**WHAT TO WORK ON**
Restate the data below word for word, and let no image into your version.

**DATA BELOW**

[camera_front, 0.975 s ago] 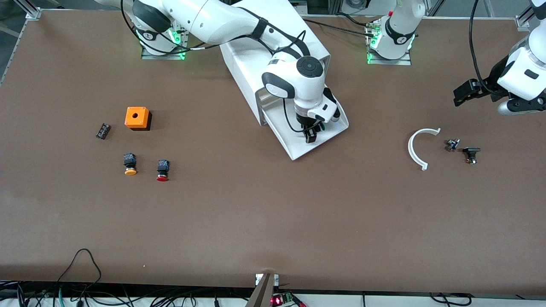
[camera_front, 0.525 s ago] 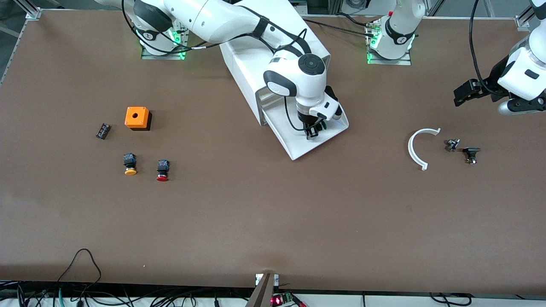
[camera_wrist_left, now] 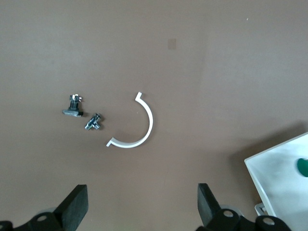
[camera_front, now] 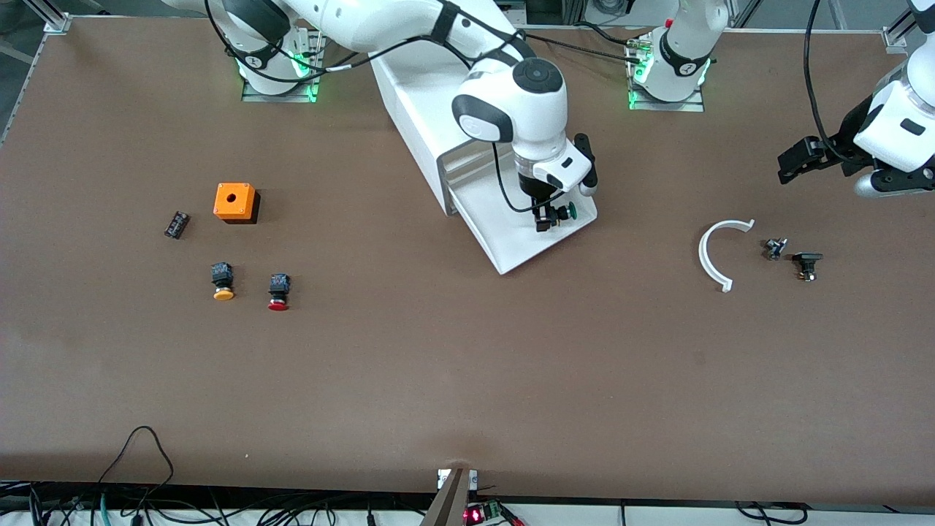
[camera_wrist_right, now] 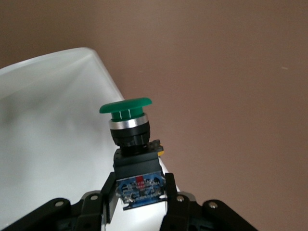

**RESULT FOR THIS TASK**
[camera_front, 0.975 s ago] 
[camera_front, 0.525 s ago] 
[camera_wrist_left, now] 
[camera_front, now] 
[camera_wrist_right, now] 

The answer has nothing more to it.